▶ Your task
Drop all images and give the records again exactly.

▶ Supplied material
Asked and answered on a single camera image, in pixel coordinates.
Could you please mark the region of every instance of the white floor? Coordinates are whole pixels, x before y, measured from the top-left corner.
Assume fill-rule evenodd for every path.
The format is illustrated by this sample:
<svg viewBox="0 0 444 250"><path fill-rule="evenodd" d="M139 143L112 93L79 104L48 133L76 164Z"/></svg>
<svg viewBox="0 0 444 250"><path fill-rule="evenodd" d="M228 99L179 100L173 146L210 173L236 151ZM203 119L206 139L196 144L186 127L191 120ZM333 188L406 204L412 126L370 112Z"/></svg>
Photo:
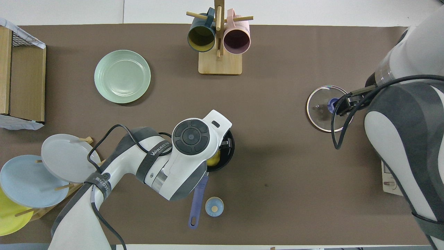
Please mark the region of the white floor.
<svg viewBox="0 0 444 250"><path fill-rule="evenodd" d="M16 25L185 23L186 11L206 12L212 0L0 0L0 17ZM439 0L227 0L225 10L254 16L250 24L410 26Z"/></svg>

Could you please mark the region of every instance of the gray strap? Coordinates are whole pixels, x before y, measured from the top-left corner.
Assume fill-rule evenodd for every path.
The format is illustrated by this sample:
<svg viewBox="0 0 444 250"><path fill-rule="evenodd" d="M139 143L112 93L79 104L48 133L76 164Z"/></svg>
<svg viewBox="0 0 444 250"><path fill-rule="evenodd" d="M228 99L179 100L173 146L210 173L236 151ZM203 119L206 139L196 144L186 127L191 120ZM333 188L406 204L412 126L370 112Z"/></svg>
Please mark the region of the gray strap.
<svg viewBox="0 0 444 250"><path fill-rule="evenodd" d="M105 201L111 194L111 183L108 181L109 174L99 174L98 172L92 173L87 179L86 183L91 183L98 187L103 194L103 200Z"/></svg>
<svg viewBox="0 0 444 250"><path fill-rule="evenodd" d="M426 235L433 236L437 239L444 240L444 223L432 221L426 217L412 213L416 222Z"/></svg>
<svg viewBox="0 0 444 250"><path fill-rule="evenodd" d="M148 171L150 171L150 168L153 166L154 162L157 160L161 153L169 149L171 146L171 143L166 140L163 140L159 142L156 146L154 146L154 148L152 148L150 152L147 153L145 158L140 163L140 166L136 172L136 178L142 183L145 183L145 177L147 176Z"/></svg>

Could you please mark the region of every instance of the small blue round lid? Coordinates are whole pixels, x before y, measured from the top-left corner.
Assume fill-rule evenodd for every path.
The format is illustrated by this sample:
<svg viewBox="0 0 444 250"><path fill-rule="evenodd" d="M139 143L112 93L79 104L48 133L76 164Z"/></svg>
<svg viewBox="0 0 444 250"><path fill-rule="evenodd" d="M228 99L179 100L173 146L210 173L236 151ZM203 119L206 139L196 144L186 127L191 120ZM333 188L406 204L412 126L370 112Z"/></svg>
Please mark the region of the small blue round lid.
<svg viewBox="0 0 444 250"><path fill-rule="evenodd" d="M211 197L205 203L205 211L212 217L217 217L223 212L223 201L219 197Z"/></svg>

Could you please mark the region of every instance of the light green plate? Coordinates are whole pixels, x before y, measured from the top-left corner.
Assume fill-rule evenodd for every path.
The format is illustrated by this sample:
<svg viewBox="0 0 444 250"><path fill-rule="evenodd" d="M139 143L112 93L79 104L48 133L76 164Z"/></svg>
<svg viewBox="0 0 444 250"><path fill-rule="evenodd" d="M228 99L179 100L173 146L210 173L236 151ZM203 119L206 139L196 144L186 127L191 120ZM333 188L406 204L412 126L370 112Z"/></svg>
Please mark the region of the light green plate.
<svg viewBox="0 0 444 250"><path fill-rule="evenodd" d="M147 61L131 50L116 50L104 56L94 72L95 87L107 100L128 103L148 89L151 71Z"/></svg>

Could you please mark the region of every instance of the yellow plate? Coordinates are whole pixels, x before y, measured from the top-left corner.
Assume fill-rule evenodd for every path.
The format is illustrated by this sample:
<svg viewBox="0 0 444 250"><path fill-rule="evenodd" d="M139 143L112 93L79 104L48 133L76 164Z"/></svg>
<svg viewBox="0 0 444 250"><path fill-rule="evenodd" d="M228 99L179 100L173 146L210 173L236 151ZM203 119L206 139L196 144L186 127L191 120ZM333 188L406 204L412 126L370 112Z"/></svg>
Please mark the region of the yellow plate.
<svg viewBox="0 0 444 250"><path fill-rule="evenodd" d="M12 234L24 227L31 219L34 212L15 217L15 214L30 208L11 201L0 188L0 236Z"/></svg>

▶ Output for this task
Asked and answered on a single camera image, in pixel coordinates.
Could you please mark the region of every instance of the white floor? Coordinates are whole pixels, x before y, measured from the top-left corner.
Assume fill-rule evenodd for every path.
The format is illustrated by this sample:
<svg viewBox="0 0 444 250"><path fill-rule="evenodd" d="M139 143L112 93L79 104L48 133L76 164Z"/></svg>
<svg viewBox="0 0 444 250"><path fill-rule="evenodd" d="M228 99L179 100L173 146L210 173L236 151ZM203 119L206 139L196 144L186 127L191 120ZM333 188L406 204L412 126L370 112Z"/></svg>
Photo:
Please mark the region of the white floor.
<svg viewBox="0 0 444 250"><path fill-rule="evenodd" d="M16 25L185 23L186 11L206 12L212 0L0 0L0 17ZM439 0L227 0L225 10L254 16L250 24L410 26Z"/></svg>

Could you please mark the region of every instance of the gray strap? Coordinates are whole pixels, x before y, measured from the top-left corner.
Assume fill-rule evenodd for every path.
The format is illustrated by this sample:
<svg viewBox="0 0 444 250"><path fill-rule="evenodd" d="M139 143L112 93L79 104L48 133L76 164Z"/></svg>
<svg viewBox="0 0 444 250"><path fill-rule="evenodd" d="M228 99L179 100L173 146L210 173L236 151ZM203 119L206 139L196 144L186 127L191 120ZM333 188L406 204L412 126L370 112Z"/></svg>
Please mark the region of the gray strap.
<svg viewBox="0 0 444 250"><path fill-rule="evenodd" d="M105 201L111 194L111 183L108 181L109 174L99 174L98 172L92 173L87 179L86 183L91 183L98 187L103 194L103 200Z"/></svg>
<svg viewBox="0 0 444 250"><path fill-rule="evenodd" d="M426 235L433 236L437 239L444 240L444 223L432 221L426 217L412 213L416 222Z"/></svg>
<svg viewBox="0 0 444 250"><path fill-rule="evenodd" d="M148 171L150 171L150 168L153 166L154 162L157 160L161 153L169 149L171 146L171 143L166 140L163 140L159 142L156 146L154 146L154 148L152 148L150 152L147 153L145 158L140 163L140 166L136 172L136 178L142 183L145 183L145 177L147 176Z"/></svg>

Could you please mark the region of every instance of the small blue round lid? Coordinates are whole pixels, x before y, measured from the top-left corner.
Assume fill-rule evenodd for every path.
The format is illustrated by this sample:
<svg viewBox="0 0 444 250"><path fill-rule="evenodd" d="M139 143L112 93L79 104L48 133L76 164Z"/></svg>
<svg viewBox="0 0 444 250"><path fill-rule="evenodd" d="M228 99L179 100L173 146L210 173L236 151ZM203 119L206 139L196 144L186 127L191 120ZM333 188L406 204L412 126L370 112Z"/></svg>
Please mark the region of the small blue round lid.
<svg viewBox="0 0 444 250"><path fill-rule="evenodd" d="M211 197L205 203L205 211L212 217L217 217L223 212L223 201L219 197Z"/></svg>

Could you please mark the region of every instance of the light green plate? Coordinates are whole pixels, x before y, measured from the top-left corner.
Assume fill-rule evenodd for every path.
The format is illustrated by this sample:
<svg viewBox="0 0 444 250"><path fill-rule="evenodd" d="M139 143L112 93L79 104L48 133L76 164Z"/></svg>
<svg viewBox="0 0 444 250"><path fill-rule="evenodd" d="M228 99L179 100L173 146L210 173L236 151ZM203 119L206 139L196 144L186 127L191 120ZM333 188L406 204L412 126L370 112Z"/></svg>
Please mark the region of the light green plate.
<svg viewBox="0 0 444 250"><path fill-rule="evenodd" d="M147 61L131 50L116 50L104 56L94 72L95 87L107 100L128 103L148 89L151 71Z"/></svg>

Could you please mark the region of every instance of the yellow plate? Coordinates are whole pixels, x before y, measured from the top-left corner.
Assume fill-rule evenodd for every path.
The format is illustrated by this sample:
<svg viewBox="0 0 444 250"><path fill-rule="evenodd" d="M139 143L112 93L79 104L48 133L76 164Z"/></svg>
<svg viewBox="0 0 444 250"><path fill-rule="evenodd" d="M228 99L179 100L173 146L210 173L236 151ZM203 119L206 139L196 144L186 127L191 120ZM333 188L406 204L412 126L370 112Z"/></svg>
Please mark the region of the yellow plate.
<svg viewBox="0 0 444 250"><path fill-rule="evenodd" d="M12 234L24 227L31 219L34 212L15 217L15 214L30 208L11 201L0 188L0 236Z"/></svg>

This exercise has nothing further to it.